Procedeu assim à sétima alteração ao Decreto-Lei n.º 503/99, de 20 de novembro; à primeira alteração à Lei n.º 9/2002, de 11 de fevereiro; e à primeira alteração à Lei nº. 3/2009, de 13 de janeiro.

Salientamos alguns artigos:

Artigo 2.º - Âmbito da aplicação –  1 – São considerados antigos combatentes para efeitos do presente Estatuto:

a)       Os ex-militares mobilizados, entre 1961 e 1975, para os territórios de Angola, Guiné-Bissau e Moçambique;

b)      Os ex-militares que se encontravam em Goa, Damão e Diu, bem como em Dadra e Nagar-Aveli, aquando da integração destes territórios na União Indiana;

c)       Os ex-militares que se encontravam no território de Timor-Leste entre o dia 25 de abril de 1974 e a saída das Forças Armadas desse território;

d)      Os ex-militares oriundos do recrutamento local que se encontrem abrangidos pelo exposto nas alíneas anteriores;

e)      Os militares dos quadros permanentes abrangidos por qualquer uma das situações previstas nas alíneas a) a c).

2 – São ainda considerados antigos combatentes os militares e ex-militares que tenham participado em missões humanitárias de apoio à paz ou à manutenção da ordem pública em teatros de operação classificados nos termos da Portaria n. 87/99, de 28 de janeiro, publicada no Diário da República, 2.ª série, n.º 23, de 28 de janeiro de 1999.

3 – O Estatuto aplica-se apenas aos deficientes das Forças Armadas que estejam incluídos no âmbito dos números anteriores.

4 – O Estatuto não prejudica a natureza e as necessidades específicas dos deficientes das Forças Armadas, nem exclui a possibilidade de adotarem um estatuto próprio, tendo em conta o regime legal específico que lhes é aplicável.

5 – As disposições previstas no presente Estatuto aplicam-se ainda às viúvas dos antigos combatentes identificados no n.º 1 do presente artigo naquilo que, estritamente, lhes for aplicável.

Artigo 3º. – Dia do antigo combatente

             1 – Como forma de reconhecimento aos antigos combatentes identificados nos termos do artigo anterior pelos serviços prestados à Nação, é estabelecido o dia do antigo combatente, para que sejam relembrados, homenageados e agraciados pelo esforço prestado no cumprimento do serviço militar.

             2 – O dia do antigo combatente é celebrado anualmente no dia 9 de abril, data em que se comemoram os feitos históricos dos antigos combatentes por Portugal.

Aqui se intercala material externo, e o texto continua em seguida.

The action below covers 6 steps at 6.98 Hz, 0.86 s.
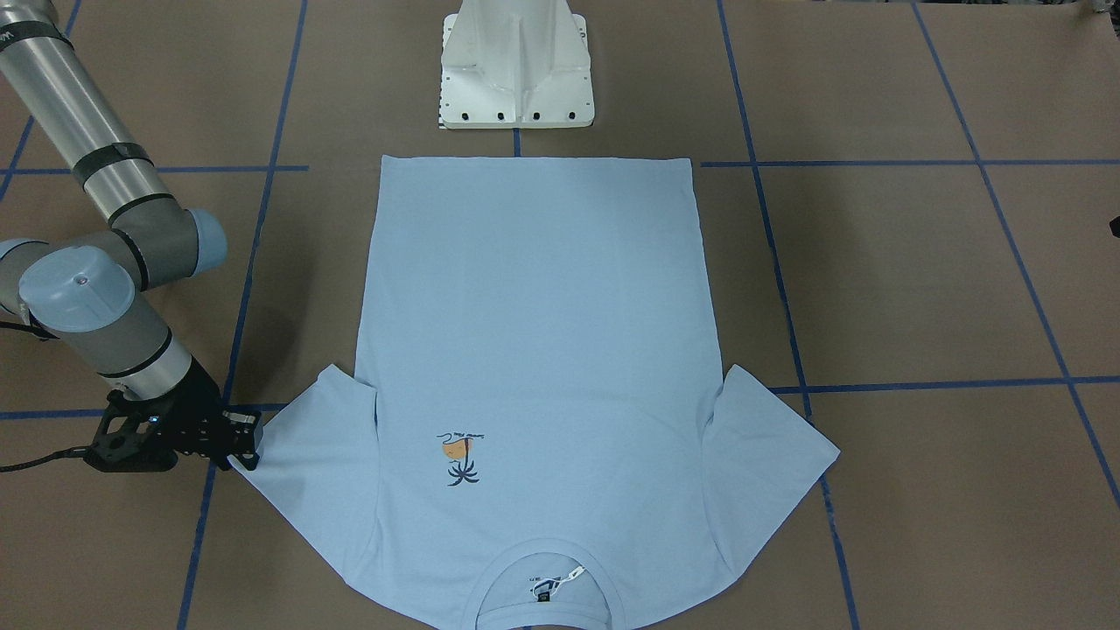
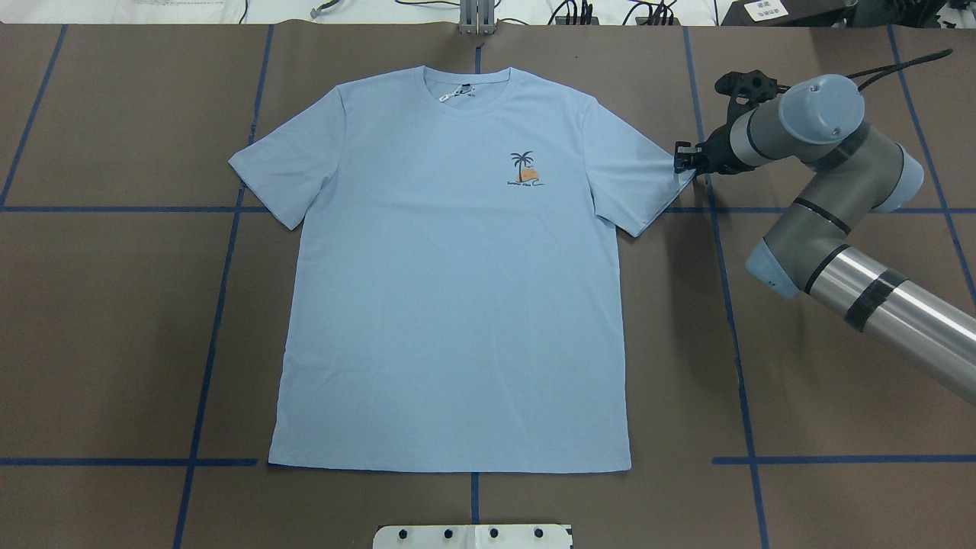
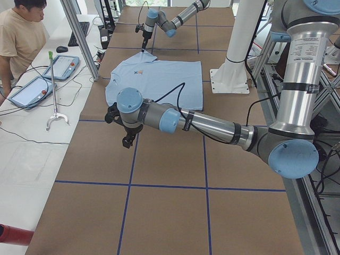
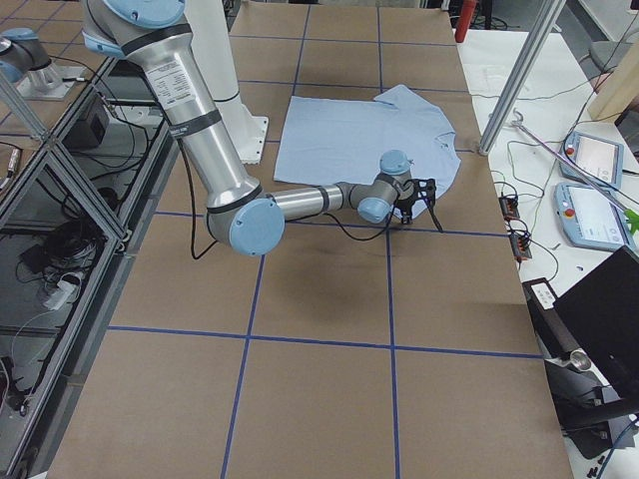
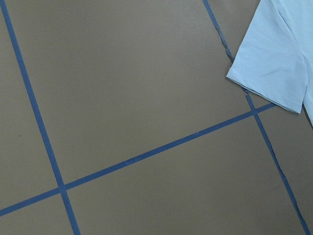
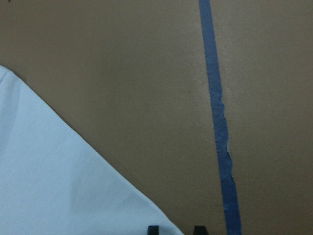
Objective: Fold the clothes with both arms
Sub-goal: 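Move the right gripper to the sleeve nearest it and grasp its cuff, then fold the grasped sleeve inward across the chest with the right gripper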
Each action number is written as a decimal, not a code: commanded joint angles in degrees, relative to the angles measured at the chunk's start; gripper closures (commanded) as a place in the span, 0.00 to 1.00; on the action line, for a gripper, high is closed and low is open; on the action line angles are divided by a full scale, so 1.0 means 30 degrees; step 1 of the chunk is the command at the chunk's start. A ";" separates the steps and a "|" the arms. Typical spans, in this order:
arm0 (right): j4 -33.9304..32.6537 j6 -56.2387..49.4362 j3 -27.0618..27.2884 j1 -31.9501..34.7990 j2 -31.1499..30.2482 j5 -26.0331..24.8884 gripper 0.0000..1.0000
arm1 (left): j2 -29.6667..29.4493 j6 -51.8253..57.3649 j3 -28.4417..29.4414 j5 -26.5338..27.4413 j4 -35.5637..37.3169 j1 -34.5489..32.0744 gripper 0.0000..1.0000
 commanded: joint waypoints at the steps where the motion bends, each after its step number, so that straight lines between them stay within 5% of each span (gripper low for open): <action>1: 0.0002 0.0465 0.0175 0.0002 0.0224 0.0142 1.00 | 0.0002 0.0016 -0.0027 -0.0010 0.0000 0.0001 0.00; 4: -0.1626 0.5536 -0.0174 -0.1250 0.4453 -0.0206 1.00 | 0.0177 0.0016 -0.0143 -0.0943 0.0000 0.0001 0.00; 6: -0.1961 0.6732 -0.1544 -0.2920 0.6574 -0.2947 1.00 | 0.0441 0.0016 -0.0437 -0.0918 0.0000 0.0001 0.00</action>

            3 – Não obstante o disposto no número anterior, o Estado, através do Ministério da Defesa Nacional, pode evocar a memória e feitos dos antigos combatentes no Dia de Portugal, de Camões e das Comunidades e no dia 11 de novembro, data em que se comemora o fim da Primeira Grande Guerra, em colaboração com a Liga dos Combatentes e as associações de antigos combatentes.

Com surpresa verificamos que os militares que foram mobilizados para os territórios de Cabo Verde, São Tomé e Príncipe e Timor-Leste até 24 de abril de 1974, em missão de soberania e com obrigações idênticas aos visados nos números do artigo 2.º, que até aqui eram notoriamente considerados antigos Combatentes, constam deste novo Estatuto duma forma pouco abonatória para os mesmos, na minha maneira de ver, integrados no âmbito da Portaria nº. 87/99, de 28 de janeiro, na forma ambígua de interpretação, no que concerne à designação de “militares envolvidos em missões de paz e humanitárias ou que cumpram ações de cooperação técnico-militar, fora do território nacional”, em países de classe A, B ou C.